Metadata in ODBC Driver / Performance Options

In this post we will learn how to fix some metadata / performance related issues in ODBC PowerPack Drivers using Caching / Metadata / Streaming Mode features. By default ZappySys API Drivers issues atleast two API request (First one to obtain Metadata and second, third… for Fetching Data Pages). Most of the times this should be OK and user wont even notice this unless you use tools like fiddler to see how many requests are sent by the driver. Sometimes its necessary to avoid extra requests to obtain metadata (For example you do POST to create a new record or the API has strict Throttling). In this post we will learn various techniques on how to avoid extra POST requests or how to speed up queries by reading from the Cache if your data doesn’t change often.

The Problem

Most of the ZappySys Drivers have metadata detection features (e.g. name, datatype, length, etc.). This is done by reading a few sample rows (around 300 rows – see last section). But this can cause problems in some cases below.

Slow reading speed due to extra requests needed to scan metadata
Double requests in POST API call (first meta request and then data request)

Let’s look at how to solve these issues in the following sections.

How to Speedup ZappySys Driver Performance

ZappySys Drivers may provide the following features (Some options may be available only for API drivers). These features can be used to speed up query performance and solve some metadata issues.

Use Pre-generated Metadata (META option in WITH clause of SQL Query)
Use Data Caching Option
Use Streaming Mode for large XML / JSON files

Using Metadata Options in SQL Query

Now let’s talk about Metadata handling. Most ETL / Reporting tool need to know column type, size and precision before getting actual data from driver. If you are dealing with JSON / XML or CSV format you may realize that there is no metadata stored in the file itself to describe columns/data types.

However, metadata must be sent to most Reporting / ETL tool when they use ODBC Driver.

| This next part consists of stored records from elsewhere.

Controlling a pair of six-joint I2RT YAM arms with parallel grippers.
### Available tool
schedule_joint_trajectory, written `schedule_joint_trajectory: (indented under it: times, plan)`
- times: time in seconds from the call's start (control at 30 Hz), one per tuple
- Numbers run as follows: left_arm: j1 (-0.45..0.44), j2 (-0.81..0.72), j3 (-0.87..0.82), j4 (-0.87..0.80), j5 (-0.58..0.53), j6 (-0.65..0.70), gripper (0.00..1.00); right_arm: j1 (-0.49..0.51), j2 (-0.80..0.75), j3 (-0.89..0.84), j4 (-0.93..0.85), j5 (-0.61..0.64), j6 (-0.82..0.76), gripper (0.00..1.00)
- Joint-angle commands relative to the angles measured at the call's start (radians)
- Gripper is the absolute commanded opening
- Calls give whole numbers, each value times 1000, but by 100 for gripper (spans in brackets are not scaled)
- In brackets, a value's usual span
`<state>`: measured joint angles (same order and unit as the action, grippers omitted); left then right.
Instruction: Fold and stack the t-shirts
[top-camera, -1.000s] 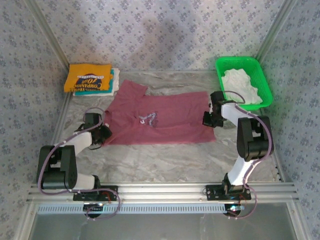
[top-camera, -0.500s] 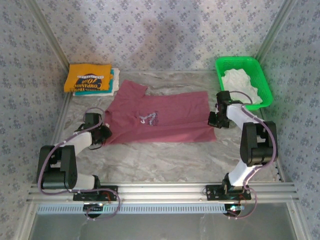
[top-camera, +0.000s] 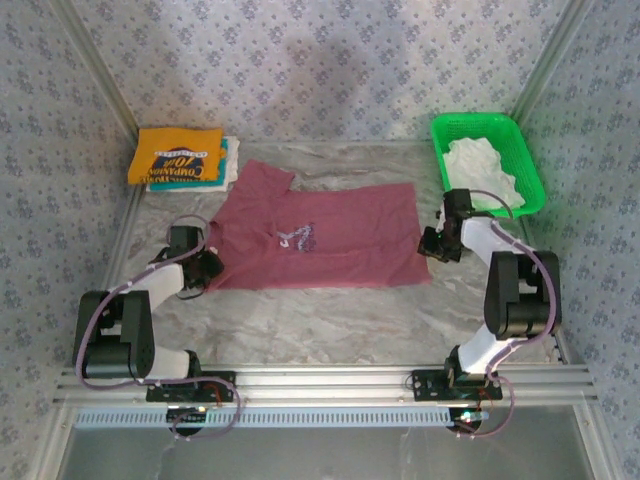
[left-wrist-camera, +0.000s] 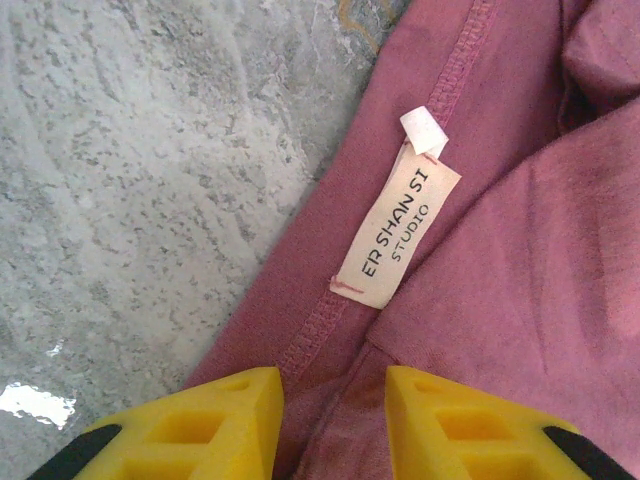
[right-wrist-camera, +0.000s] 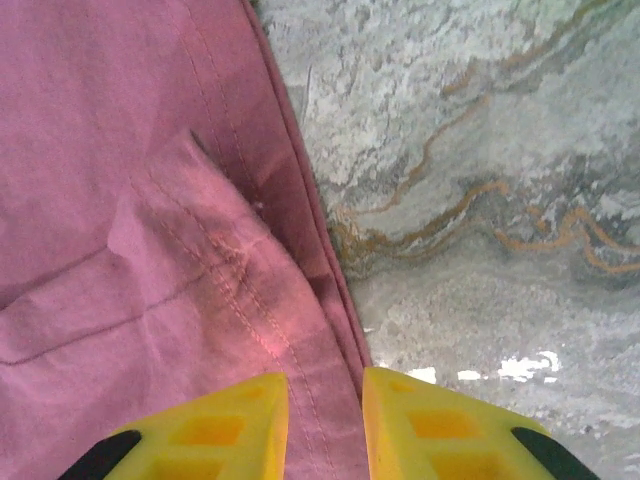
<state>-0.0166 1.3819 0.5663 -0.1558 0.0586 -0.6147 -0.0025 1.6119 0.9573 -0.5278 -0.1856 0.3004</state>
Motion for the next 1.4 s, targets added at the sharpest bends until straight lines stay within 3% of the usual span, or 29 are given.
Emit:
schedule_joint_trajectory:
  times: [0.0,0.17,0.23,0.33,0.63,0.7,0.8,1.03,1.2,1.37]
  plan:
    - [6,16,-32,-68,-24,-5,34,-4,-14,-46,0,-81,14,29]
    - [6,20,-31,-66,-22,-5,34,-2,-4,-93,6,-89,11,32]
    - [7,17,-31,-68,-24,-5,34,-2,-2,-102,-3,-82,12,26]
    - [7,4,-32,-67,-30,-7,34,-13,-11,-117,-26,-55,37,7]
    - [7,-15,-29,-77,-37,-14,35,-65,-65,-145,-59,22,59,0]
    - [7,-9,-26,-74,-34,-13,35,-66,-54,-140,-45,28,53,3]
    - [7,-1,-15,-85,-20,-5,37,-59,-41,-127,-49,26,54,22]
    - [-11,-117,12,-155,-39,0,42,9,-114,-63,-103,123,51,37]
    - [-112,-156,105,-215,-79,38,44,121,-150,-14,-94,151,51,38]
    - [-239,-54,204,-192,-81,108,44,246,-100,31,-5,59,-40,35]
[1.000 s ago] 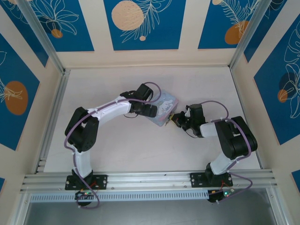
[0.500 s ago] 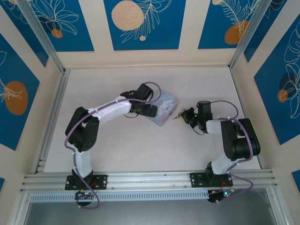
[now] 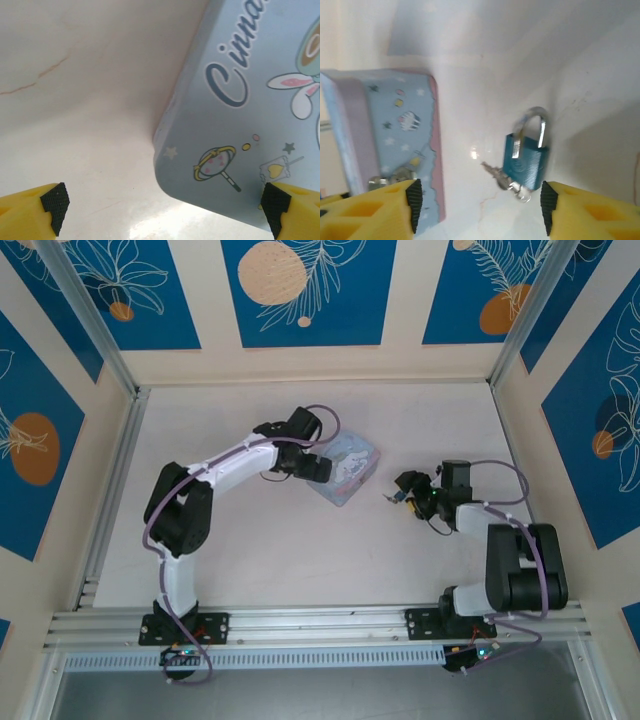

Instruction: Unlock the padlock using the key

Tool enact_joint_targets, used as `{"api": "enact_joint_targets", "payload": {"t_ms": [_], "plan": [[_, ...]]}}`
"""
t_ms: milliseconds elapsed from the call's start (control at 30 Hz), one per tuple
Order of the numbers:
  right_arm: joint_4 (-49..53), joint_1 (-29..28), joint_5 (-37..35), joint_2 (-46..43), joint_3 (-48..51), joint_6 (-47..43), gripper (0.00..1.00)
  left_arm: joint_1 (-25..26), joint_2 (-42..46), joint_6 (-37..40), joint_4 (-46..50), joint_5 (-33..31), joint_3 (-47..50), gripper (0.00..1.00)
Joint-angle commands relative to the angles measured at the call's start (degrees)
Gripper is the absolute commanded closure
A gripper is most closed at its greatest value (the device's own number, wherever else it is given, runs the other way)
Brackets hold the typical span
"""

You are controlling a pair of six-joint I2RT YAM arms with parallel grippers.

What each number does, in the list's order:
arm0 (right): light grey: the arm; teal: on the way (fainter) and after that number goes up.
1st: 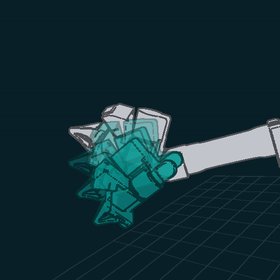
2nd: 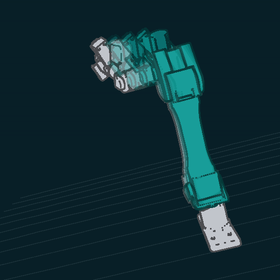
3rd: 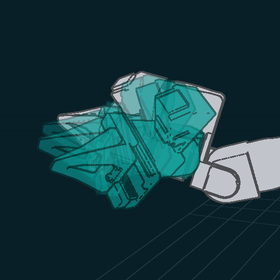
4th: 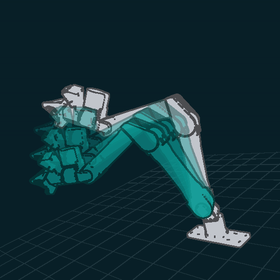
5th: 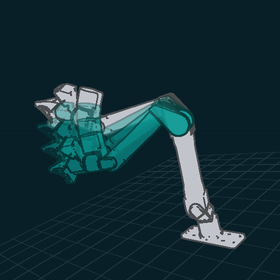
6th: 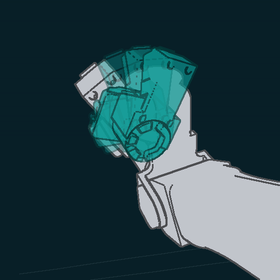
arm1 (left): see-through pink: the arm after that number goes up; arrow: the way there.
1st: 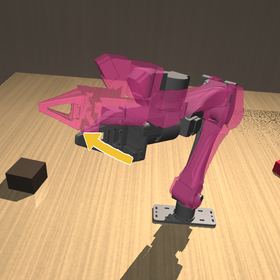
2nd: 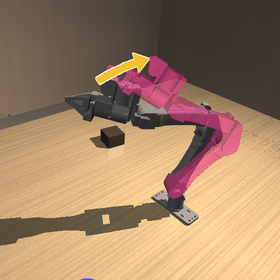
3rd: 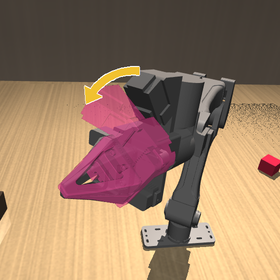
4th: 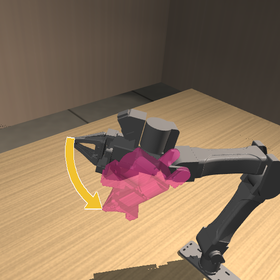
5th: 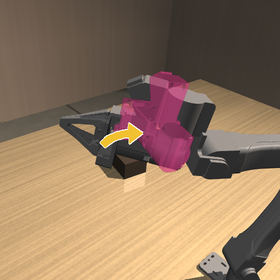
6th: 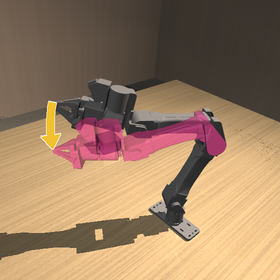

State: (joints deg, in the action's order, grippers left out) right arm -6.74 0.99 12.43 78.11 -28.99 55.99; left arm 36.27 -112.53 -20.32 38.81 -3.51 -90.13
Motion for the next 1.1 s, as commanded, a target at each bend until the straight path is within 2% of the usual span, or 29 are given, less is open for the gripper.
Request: {"api": "enact_joint_targets", "payload": {"t_ms": [0, 67, 100, 167, 267, 433, 567, 733, 800, 900, 1067], "plan": [[7.4, 1.1, -0.6, -7.0, -0.2, -1.2, 0.22, -1.7, 4.8, 1.9, 2.5, -0.6, -1.4, 0.00], [11.5, 1.4, -1.6, -10.9, -1.4, -2.3, 0.13, -2.4, 7.8, 1.9, 2.3, -1.0, -1.0, 0.00], [13.5, 1.5, -2.1, -12.9, -2.3, -3.4, 0.05, -2.8, 9.5, 1.9, 2.0, -1.1, -0.5, 0.00], [17.9, 1.6, -3.7, -16.0, -4.9, -5.6, 0.01, -3.7, 13.0, 1.9, 1.1, -1.7, 0.9, 0.00], [24.2, 1.6, -7.7, -18.6, -10.1, -9.7, 0.00, -5.4, 18.9, 2.0, -0.9, -4.4, 4.0, 0.00], [29.7, 1.4, -19.0, -19.0, -17.2, -14.0, 0.00, -9.3, 29.8, 4.2, -6.3, -13.0, 12.8, 0.00], [24.5, 1.2, -28.4, -19.9, -16.3, -14.4, 0.00, -13.8, 37.0, 7.0, -11.5, -17.3, 21.2, 0.00], [12.4, 0.1, -40.4, -19.9, -11.4, -18.5, 0.00, -18.1, 45.4, 13.8, -27.9, -23.1, 37.7, 0.00], [10.5, -0.2, -41.6, -18.4, -11.3, -22.6, 0.00, -19.7, 46.9, 14.9, -32.5, -24.6, 42.8, 0.00], [7.6, -0.4, -40.5, -15.6, -11.1, -29.6, 0.00, -22.9, 47.5, 15.8, -39.9, -23.0, 49.5, 0.00], [0.5, -0.6, -41.3, -11.1, -7.5, -34.5, 0.00, -26.5, 42.9, 17.3, -55.8, -21.1, 59.1, 0.00]]}}
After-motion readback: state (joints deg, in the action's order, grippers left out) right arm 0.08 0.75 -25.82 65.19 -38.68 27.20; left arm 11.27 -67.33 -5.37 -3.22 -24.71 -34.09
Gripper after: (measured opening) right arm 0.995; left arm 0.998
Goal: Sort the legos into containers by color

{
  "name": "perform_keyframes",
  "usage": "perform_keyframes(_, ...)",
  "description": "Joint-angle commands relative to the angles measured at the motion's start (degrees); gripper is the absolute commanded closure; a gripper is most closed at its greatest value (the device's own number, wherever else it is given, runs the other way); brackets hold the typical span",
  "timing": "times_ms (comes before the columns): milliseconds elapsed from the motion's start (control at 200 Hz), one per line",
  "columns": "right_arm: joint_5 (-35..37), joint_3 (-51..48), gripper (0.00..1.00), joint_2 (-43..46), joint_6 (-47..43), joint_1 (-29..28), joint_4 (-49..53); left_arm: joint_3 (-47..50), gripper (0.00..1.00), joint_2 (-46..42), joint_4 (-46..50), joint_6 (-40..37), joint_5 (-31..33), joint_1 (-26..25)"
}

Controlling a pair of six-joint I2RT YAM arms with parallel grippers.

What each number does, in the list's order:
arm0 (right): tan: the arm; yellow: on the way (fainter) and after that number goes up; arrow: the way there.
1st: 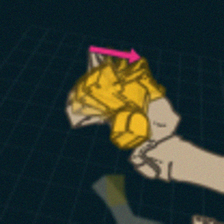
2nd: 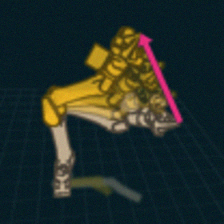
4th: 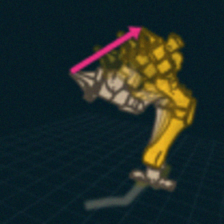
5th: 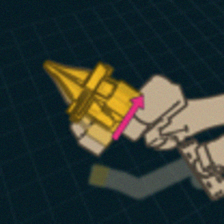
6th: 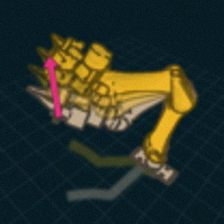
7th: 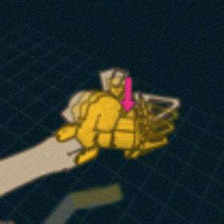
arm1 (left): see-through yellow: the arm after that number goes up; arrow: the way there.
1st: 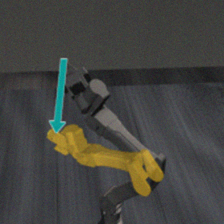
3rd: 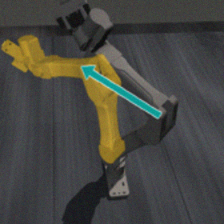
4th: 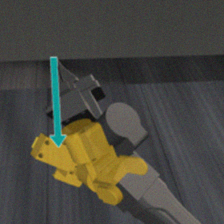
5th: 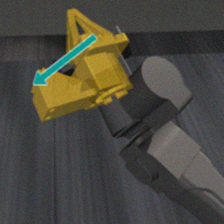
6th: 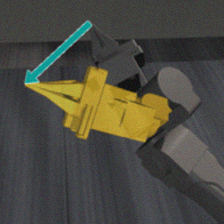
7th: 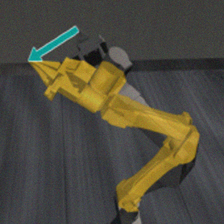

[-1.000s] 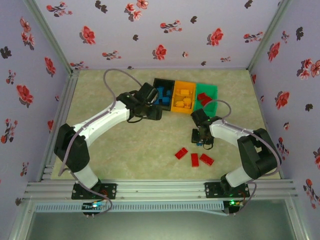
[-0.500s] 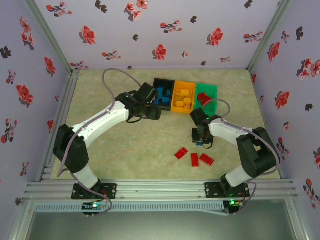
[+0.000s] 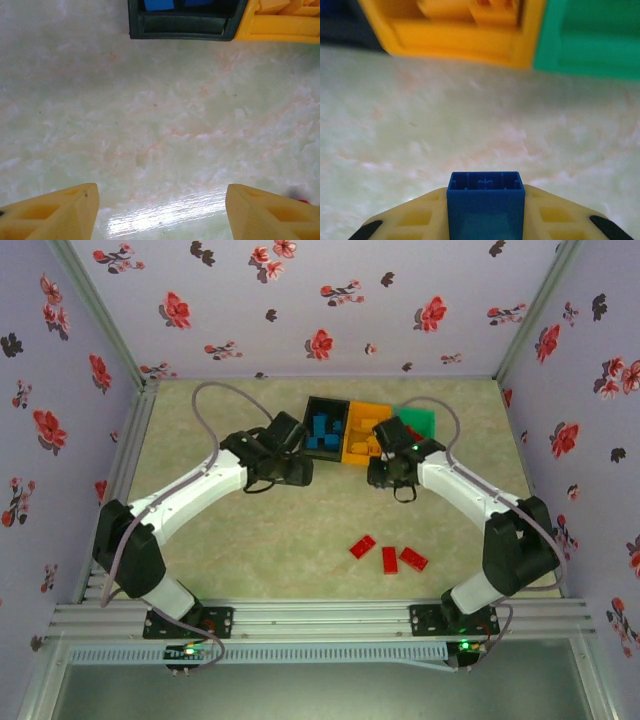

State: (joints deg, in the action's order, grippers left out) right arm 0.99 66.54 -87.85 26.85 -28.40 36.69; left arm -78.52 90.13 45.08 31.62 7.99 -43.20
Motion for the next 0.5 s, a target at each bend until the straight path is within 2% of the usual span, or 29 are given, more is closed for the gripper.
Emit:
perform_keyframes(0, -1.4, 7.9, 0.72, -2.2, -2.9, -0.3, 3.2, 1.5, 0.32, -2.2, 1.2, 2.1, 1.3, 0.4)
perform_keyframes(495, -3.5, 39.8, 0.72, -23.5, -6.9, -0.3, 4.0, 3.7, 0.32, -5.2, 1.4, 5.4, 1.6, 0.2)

ZappySys driver does an intelligent scan from your local file or API response to guess datatypes for each column. In most cases driver does accurate guess but sometimes it’s necessary to adjust metadata (Specially Column Length) to avoid truncation-related errors from your ETL /Reporting tool.

Issue with this automatic metadata scan is, it can be expensive (slow performance) or inaccurate (e.g. invalid datatype for some columns)

Let’s look at how to take complete control on your Metadata so you can avoid metadata-related errors and speed up query performance.

To use metadata you need to perform 3 steps

Execute a sample query and generate metadata
Rewrite SQL Query WITH + META to use Metadata captured in the previous step

Generate Metadata Manually

Let’s look at how to generate SQL query metadata using ODBC Driver UI.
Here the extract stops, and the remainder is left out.